2) The table shall also provide the information about the prevalence, as majority of the disorders are rare (very rare),
3) The names of human genes are written in capital letters (in italic), while of proteins without. Please harmonize the usage of these throughout the whole text. Please also spell out the underlying names of the proteins using UniProtKB/SwissProt database.
4) It would be of potential interest to wider audience of readers if some information about the possible molecular targets of used drugs will be provided. Please revise the text accordingly.
The authors should recheck the manuscript in terms of usage of terms, double spacing, commas and phrasing. Some issues were spotted throughout the manuscript, and in the presented Table 1.
Please rephrase the following sentences:
1) "In some diseases, the first efforts of gene therapies in experimental animal studies have been done5". (line 67),
2) Table 1; "Late-adult on-86 sets, in persons older than 60 are possible".
3) "plasmaammonia" shall be "plasma ammonia",
4) "creatin peak", shall be "creatine peak". Similarly, "Acetyl-L-Leucin" should be "Acetyl-L-Leucine".
5) Please rephrase: "Phenylbutyrate acts on the kinase of the BCKAD and seems becoming an additional treatment option in MSUD13 (see also NCT01529060).
6) "Ex vivo" shall be written in italic,
7) Please rephrase: "It is an iminosugar that crosses the BBB), acting primarily as substrate reduction."
Author Response
Please see the attachment.
Author Response File: 
Author Response.pdf
Reviewer 2 Report
I would like to star by congratulating the authors on their interesting article. They provide us with a comprehensive review on ataxias caused by inborn errors of metabolism, with a particular effort on its treatment.
The article is little too long and for that, it might be difficult to read as a whole. As the topic of Cells issue is on treatment, I would suggest the authors to shorten on the descriptive part of the diseases. Also, they should try to have more or less the same amount of space into disease’s description, always highlighting the ataxia presentation and then the associated features which may point into that diagnosis.
Treatments description should be more homogenous. Some treatments, even if only in clinical trials phase, are too extended, while others are much reduced. For instance, on NPC type C there’s little information on miglustat and two large paragraphs on ALL. It should be preferred to describe in more detail the mode of action and results from trials of already approved drugs.

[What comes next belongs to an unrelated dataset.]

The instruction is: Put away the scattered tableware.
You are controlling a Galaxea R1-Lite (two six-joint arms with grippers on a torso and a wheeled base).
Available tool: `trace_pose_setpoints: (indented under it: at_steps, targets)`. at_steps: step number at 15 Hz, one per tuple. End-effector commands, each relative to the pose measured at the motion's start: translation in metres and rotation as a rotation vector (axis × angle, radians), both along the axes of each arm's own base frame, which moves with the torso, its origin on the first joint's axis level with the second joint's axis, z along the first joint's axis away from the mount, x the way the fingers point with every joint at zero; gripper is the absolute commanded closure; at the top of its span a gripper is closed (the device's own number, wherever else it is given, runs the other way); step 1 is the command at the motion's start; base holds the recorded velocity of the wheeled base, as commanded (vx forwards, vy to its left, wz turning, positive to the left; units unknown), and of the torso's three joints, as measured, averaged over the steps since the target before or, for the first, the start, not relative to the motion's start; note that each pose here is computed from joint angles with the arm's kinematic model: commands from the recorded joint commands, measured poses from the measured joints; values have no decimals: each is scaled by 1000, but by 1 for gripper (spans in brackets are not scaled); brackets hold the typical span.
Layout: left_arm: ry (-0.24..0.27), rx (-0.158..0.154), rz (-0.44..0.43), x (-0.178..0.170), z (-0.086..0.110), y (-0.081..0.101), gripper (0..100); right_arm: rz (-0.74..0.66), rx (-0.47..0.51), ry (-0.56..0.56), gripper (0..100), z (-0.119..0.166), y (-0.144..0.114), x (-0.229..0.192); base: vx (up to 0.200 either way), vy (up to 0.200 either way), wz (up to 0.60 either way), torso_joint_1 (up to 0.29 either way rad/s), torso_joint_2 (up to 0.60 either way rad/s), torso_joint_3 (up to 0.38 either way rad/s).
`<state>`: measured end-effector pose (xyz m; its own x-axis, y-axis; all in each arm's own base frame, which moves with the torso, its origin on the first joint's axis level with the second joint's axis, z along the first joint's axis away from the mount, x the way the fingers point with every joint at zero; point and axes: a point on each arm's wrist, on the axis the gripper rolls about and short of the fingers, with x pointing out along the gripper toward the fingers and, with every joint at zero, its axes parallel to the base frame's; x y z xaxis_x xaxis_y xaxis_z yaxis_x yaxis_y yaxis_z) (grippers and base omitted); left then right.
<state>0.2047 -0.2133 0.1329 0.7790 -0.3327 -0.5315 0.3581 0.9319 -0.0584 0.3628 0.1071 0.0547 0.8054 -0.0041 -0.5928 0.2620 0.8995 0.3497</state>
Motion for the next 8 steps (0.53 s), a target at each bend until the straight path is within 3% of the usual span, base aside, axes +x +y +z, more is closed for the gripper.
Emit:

I would suggest for the table to be on landscape view, and repeat the headlines in every page.
Minor grammar misspellings, with the use of capital letters in the middle of the text or low case letters in the beginning of some sentences on table.
Author Response
Please see the attachment.
Author Response File: Author Response.pdf
Round 2
Reviewer 1 Report
The authors have sufficiently answered and followed the Reviewer's recommendations. I wish to congratulate the authors on bringing this interesting and important topic to the wider audience of readers.